Brief:
Repeat the lines below exactly as written, please, from the line with "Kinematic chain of" to the line with "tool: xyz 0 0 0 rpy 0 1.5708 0", both lines included, and no others.

Recorded data:
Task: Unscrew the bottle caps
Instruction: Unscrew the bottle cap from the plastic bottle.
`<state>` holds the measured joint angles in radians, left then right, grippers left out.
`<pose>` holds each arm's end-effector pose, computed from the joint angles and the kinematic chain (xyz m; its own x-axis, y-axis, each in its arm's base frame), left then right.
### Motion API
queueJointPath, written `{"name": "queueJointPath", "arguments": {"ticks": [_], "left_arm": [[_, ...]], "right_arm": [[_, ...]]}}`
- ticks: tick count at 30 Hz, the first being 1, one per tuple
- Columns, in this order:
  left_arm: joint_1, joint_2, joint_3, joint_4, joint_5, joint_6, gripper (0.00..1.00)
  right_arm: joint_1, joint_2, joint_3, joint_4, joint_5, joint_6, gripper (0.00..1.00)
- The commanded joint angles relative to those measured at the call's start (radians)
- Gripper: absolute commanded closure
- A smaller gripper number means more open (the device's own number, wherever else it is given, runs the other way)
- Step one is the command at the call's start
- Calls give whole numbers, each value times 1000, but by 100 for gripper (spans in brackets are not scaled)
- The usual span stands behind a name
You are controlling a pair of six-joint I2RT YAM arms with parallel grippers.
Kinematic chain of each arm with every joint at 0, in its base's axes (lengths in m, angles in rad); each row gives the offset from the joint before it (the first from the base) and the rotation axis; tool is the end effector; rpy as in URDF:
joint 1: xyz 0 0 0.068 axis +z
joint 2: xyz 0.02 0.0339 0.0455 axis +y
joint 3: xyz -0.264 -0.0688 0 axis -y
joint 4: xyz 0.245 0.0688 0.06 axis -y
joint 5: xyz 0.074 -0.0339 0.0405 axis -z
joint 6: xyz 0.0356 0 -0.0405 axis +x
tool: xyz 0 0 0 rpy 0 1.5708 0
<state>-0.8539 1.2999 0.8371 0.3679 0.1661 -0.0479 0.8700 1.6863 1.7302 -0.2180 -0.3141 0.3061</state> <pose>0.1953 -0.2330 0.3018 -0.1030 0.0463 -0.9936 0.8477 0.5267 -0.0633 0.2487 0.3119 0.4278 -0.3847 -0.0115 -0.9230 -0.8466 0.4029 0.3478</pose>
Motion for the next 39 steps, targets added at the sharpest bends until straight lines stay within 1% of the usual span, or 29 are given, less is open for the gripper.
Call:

Solved problem:
Kinematic chain of each arm with every joint at 0, in its base's axes (lengths in m, angles in rad); each row gives the offset from the joint before it (the first from the base) and the rotation axis; tool is the end effector; rpy as in URDF:
joint 1: xyz 0 0 0.068 axis +z
joint 2: xyz 0.02 0.0339 0.0455 axis +y
joint 3: xyz -0.264 -0.0688 0 axis -y
joint 4: xyz 0.245 0.0688 0.06 axis -y
joint 5: xyz 0.074 -0.0339 0.0405 axis -z
joint 6: xyz 0.0356 0 -0.0405 axis +x
tool: xyz 0 0 0 rpy 0 1.5708 0

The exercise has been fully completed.